Exercise goal: Restate all the lines below word for word, but omit the pictures.

Recorded data:
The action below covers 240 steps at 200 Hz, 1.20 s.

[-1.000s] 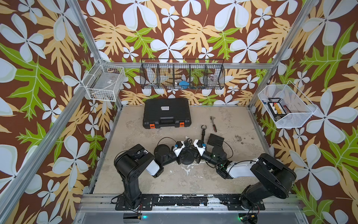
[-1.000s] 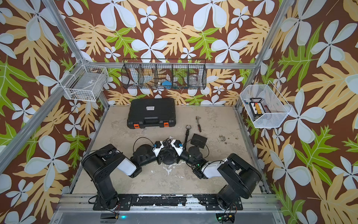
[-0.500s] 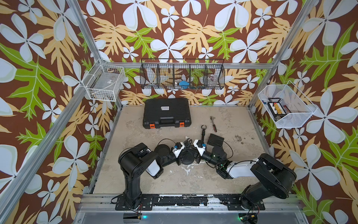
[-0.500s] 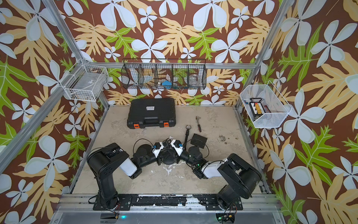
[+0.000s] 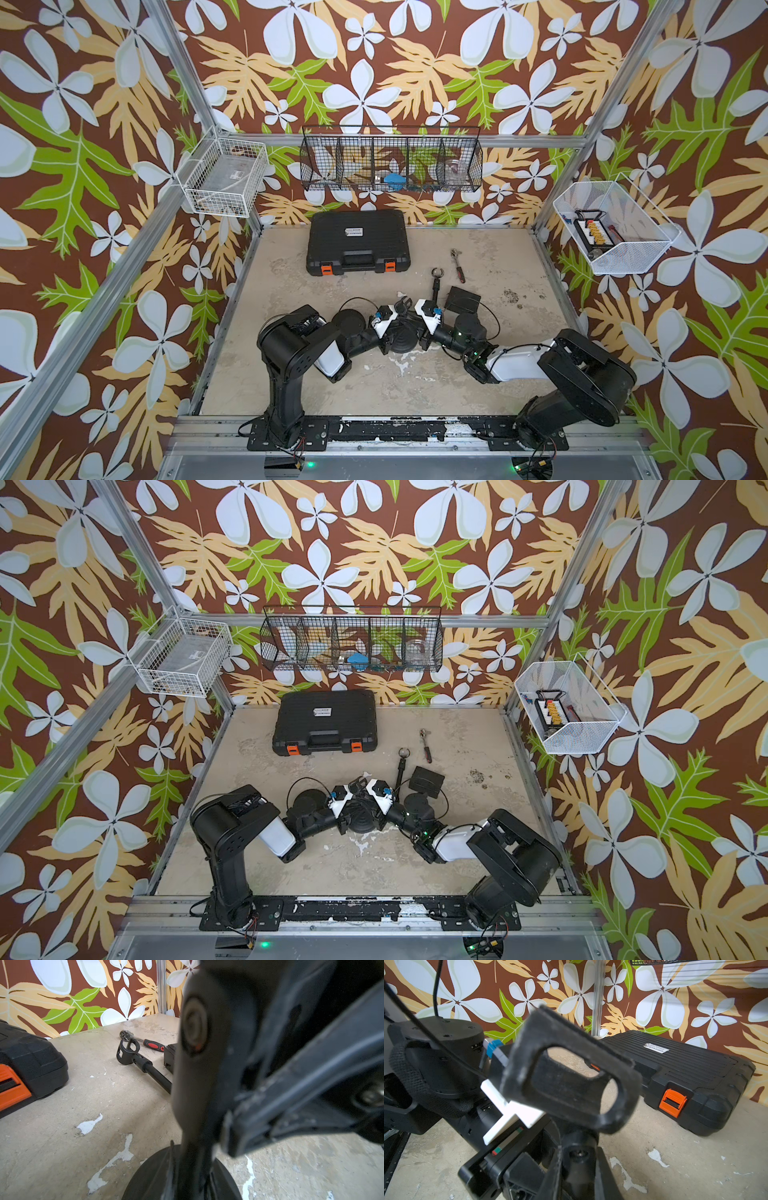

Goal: Assemble a microphone stand
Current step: Hold the microphone stand pole at the microphone stand base.

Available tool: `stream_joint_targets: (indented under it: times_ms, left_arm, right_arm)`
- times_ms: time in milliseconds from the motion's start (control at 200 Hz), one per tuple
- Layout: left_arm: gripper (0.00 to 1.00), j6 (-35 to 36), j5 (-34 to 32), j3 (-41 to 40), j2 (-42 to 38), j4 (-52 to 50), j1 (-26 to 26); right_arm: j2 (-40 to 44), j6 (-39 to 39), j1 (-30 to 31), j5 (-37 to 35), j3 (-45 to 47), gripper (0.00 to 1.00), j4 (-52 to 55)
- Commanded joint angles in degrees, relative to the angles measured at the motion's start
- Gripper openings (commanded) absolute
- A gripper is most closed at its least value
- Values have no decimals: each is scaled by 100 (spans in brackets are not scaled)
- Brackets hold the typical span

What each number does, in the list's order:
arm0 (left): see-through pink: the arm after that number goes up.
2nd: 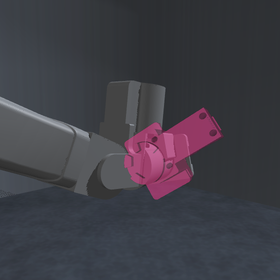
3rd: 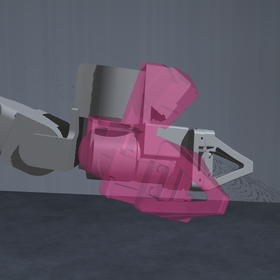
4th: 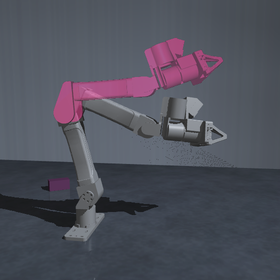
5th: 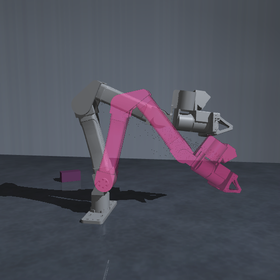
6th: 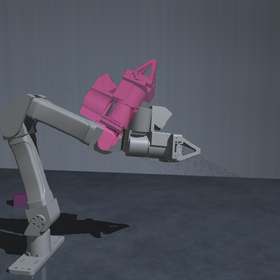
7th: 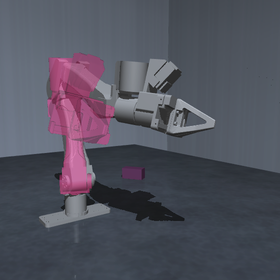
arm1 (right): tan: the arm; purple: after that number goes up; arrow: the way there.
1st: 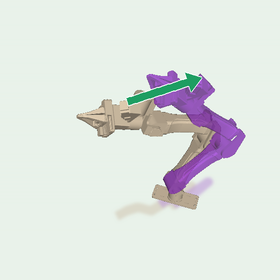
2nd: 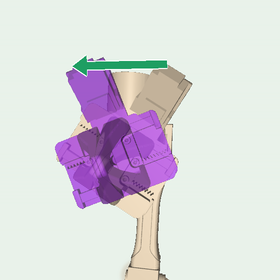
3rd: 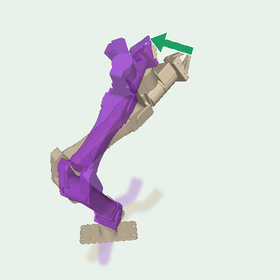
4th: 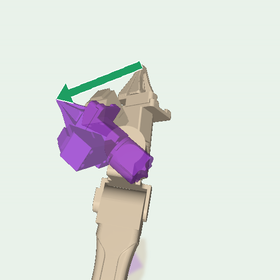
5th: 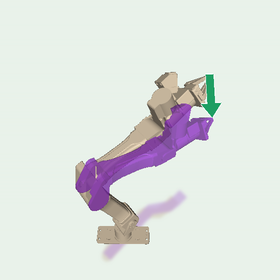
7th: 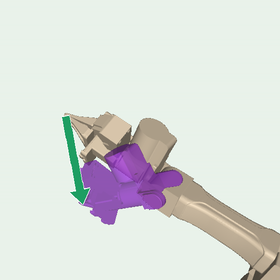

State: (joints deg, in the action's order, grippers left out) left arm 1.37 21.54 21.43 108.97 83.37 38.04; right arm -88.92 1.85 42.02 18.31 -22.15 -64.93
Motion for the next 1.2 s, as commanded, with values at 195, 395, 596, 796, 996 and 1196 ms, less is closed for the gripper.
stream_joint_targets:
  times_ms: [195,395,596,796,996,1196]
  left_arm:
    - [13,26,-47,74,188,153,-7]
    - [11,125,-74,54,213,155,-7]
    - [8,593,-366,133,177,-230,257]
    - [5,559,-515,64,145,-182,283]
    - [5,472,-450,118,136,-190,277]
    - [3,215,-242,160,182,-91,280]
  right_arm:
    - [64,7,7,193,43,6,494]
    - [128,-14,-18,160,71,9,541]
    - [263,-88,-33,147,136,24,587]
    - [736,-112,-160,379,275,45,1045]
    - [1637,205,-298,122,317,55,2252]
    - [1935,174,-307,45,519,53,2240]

Solution:
The action below covers 240 steps at 200 Hz, 1.20 s.

[-1.000s] 
[-1.000s] 
[-0.500s] 
[-0.500s] 
[+0.000s] 

Goal: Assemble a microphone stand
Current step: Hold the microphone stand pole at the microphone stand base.

Available tool: `stream_joint_targets: (indented under it: times_ms, left_arm, right_arm)`
- times_ms: time in milliseconds from the motion's start (control at 200 Hz), one per tuple
- Layout: left_arm: gripper (0.00 to 1.00), j6 (-35 to 36), j5 (-34 to 32), j3 (-41 to 40), j2 (-42 to 38), j4 (-52 to 50), j1 (-26 to 26); right_arm: j2 (-40 to 44), j6 (-39 to 39), j1 (-30 to 31), j5 (-37 to 35), j3 (-45 to 47), gripper (0.00 to 1.00), j4 (-52 to 55)
- Commanded joint angles in degrees, relative to the angles measured at the motion's start
- Gripper openings (commanded) absolute
- A gripper is most closed at its least value
- Values have no decimals: each is scaled by 100 (spans in brackets are not scaled)
- Brackets hold the typical span

What each number does, in the list's order:
arm0 (left): see-through pink: the arm after that number goes up.
2nd: 
3rd: 
4th: 
5th: 
6th: 
7th: 
arm1 (right): tan: the arm; purple: after that number goes up; arrow: the way there.
1st: 
2nd: 
3rd: 
4th: 
5th: 
7th: 

State: (joints deg, in the action's order, grippers left out) left arm 1.37 21.54 21.43 108.97 83.37 38.04; right arm -88.92 1.85 42.02 18.31 -22.15 -64.93
Motion for the next 1.2 s, as commanded, with values at 195, 395, 596, 796, 996 and 1196 ms, less is closed for the gripper.
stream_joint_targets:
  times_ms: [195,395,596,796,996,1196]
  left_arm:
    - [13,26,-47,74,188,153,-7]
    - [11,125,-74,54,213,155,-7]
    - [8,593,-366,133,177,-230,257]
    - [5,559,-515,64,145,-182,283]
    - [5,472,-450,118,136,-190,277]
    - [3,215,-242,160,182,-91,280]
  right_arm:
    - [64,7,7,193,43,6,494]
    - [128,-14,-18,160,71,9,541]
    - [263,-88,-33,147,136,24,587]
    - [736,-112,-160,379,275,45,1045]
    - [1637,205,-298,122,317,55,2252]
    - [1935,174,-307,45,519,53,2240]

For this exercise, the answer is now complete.